Otro agradecimiento a Núria Carrera Decana del Col·legi Oficial de Treball Social de Cataluña que por tercer año consecutivo nos acompaña y apoya. Sus palabras siempre ponderadas no escatiman posibilidades a la nueva época del trabajo social sanitario. También a David Nadal vocal de salud del mismo Col·legi Oficial de Treball Social de Cataluña.

Por supuesto agradecer a la UOC, a los profesionales de Estudios de Ciencias de la Salud su apuesta por este Master Universitario. Algunos profesionales se estrenaban en el Encuentro anual, me refiero al Dr. Jaume Kulisevsky, nuevo Director cuyas palabras de clausura fueron el perfecto colofón a ese día posibilitador y lleno de proyectos para la disciplina y por ende para la profesión. También a Judith Cuevas nueva Técnica de Gestión Académica. De los veteranos un «gracias» especial al Dr. F. Xavier Medina, director académico del Master por compartir sus investigaciones sobre el deporte, el ejercicio físico como una vía de apoyo y alimento físico a las relaciones sociales. También un gracias al Dr. Josep Esteban, al Dr. Julio Villalobos padres del Máster que se encontraban de viaje pero estuvieron muy presentes y a Matias Alvarez, siguiendo con la metáfora familiar, tío del Máster, por su capacidad de estar en todo y su ayuda imprescindible.

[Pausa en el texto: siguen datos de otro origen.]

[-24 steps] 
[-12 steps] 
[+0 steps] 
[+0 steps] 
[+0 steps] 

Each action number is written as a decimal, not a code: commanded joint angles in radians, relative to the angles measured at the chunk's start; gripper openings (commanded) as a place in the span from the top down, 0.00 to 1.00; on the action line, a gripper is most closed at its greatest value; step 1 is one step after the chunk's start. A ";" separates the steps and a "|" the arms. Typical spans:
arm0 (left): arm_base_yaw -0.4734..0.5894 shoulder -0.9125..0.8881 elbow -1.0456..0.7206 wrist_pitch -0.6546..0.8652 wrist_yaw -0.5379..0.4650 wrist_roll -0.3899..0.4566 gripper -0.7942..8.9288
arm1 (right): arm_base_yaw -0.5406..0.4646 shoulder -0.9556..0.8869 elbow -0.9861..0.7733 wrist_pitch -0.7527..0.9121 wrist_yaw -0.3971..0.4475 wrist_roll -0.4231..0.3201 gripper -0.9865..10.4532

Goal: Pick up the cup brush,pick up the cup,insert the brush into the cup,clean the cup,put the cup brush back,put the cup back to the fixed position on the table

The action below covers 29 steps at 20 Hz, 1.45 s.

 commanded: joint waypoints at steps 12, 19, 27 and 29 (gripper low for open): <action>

Para terminar esta breve referencia al III Encuentro, un «gracias gigante» a los alumnos, consultores y amigos que pudieron acudir al Encuentro, agradecerles su participación activa y entusiasmo y sobre todo su pensamiento positivo y enérgico, aplaudir su visión de futuro, libre del polvo y la paja que nos ha lastrado tantos años. Quienes deseaban acudir y en el último momento, se lo impidieron sus circunstancias vitales o profesionales, también estaban presentes.

Al hilo de ello, hace un par de semanas nos re-encontramos con Susan Blumenfield, quien fuera directora del servicio social y de trabajo social sanitario del Mount Sinai Medical Center de New York y a quien a título personal me une una gran amistad y como profesional le debo tanto, le debemos tanto, porque no cabe duda que ella es parte de este Máster, como de España lo es Montserrat Bacardit, de la Escuela Universitaria de Trabajo Social de la Generalitat de Catalunya. Susan Blumenfield me pidió que les hiciera llegar su afecto y apoyo para seguir. No me cansaré de repetir sus nombres una y otra vez porque sin su confianza, no puedo decir dónde estaríamos hoy, pero sí puedo decir que no estaríamos donde estamos.

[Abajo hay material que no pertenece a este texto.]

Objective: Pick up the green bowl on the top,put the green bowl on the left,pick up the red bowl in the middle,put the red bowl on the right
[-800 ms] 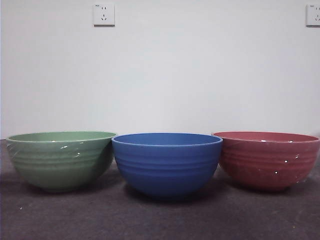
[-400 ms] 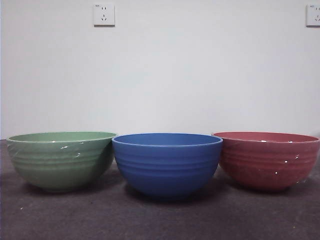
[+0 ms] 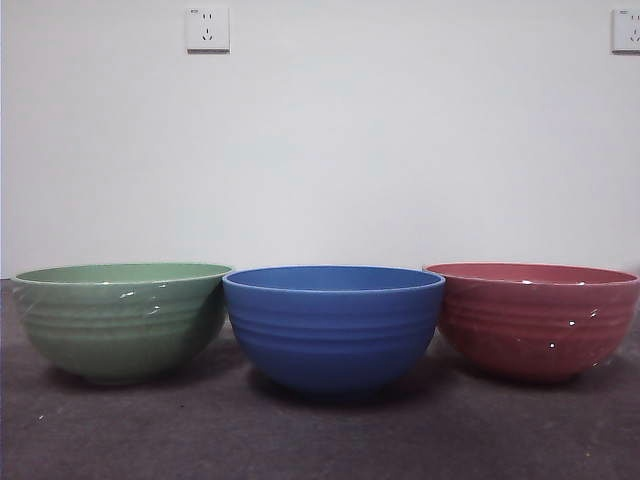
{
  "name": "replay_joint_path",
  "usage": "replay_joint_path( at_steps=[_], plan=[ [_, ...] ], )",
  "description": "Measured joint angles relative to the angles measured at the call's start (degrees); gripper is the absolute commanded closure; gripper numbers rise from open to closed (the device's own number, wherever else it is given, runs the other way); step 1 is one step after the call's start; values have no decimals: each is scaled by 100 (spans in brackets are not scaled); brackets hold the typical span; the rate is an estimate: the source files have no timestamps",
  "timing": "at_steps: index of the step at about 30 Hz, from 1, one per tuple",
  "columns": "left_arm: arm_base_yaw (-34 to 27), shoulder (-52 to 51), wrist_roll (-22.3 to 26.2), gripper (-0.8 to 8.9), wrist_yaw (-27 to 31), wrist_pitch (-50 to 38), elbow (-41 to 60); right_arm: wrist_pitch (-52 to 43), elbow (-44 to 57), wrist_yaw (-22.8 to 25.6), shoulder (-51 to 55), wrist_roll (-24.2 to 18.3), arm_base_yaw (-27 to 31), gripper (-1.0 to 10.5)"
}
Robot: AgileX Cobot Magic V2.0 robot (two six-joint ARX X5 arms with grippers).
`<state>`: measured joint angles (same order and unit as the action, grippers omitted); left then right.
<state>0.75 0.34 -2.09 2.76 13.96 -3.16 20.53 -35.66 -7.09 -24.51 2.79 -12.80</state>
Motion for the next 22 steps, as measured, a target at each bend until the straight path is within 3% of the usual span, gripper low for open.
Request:
replay_joint_path(
  at_steps=[22],
  plan=[
    [0,2,-142,817,-103,-122,133,350,0,0,0,0,0,945]
  ],
)
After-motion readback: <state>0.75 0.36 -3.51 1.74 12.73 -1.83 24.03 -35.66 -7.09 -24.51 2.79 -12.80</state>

Desde esta mañana soleada del primer sábado de octubre les ruego se reserven las fechas del 1, 2 y el 3 de octubre de 2015 porque esperamos poder celebrar quizá el 1 y el 2, quizás el 2 y el 3, el «IV Encuentro de alumnos, consultores y amigos del Trabajo Social Sanitario». Ello con la primera promoción del Master finalizada, la segunda en su ecuador, y con la tercera a punto de empezar. Una manera de homenajear a Abraham Flexner, cien años después de que pronunciara su famosa conferencia, Is a Social Work a profession? Unas palabras que espolearon a los profesionales de la época, entre ellos Mary E. Richmond e Ida M. Cannon.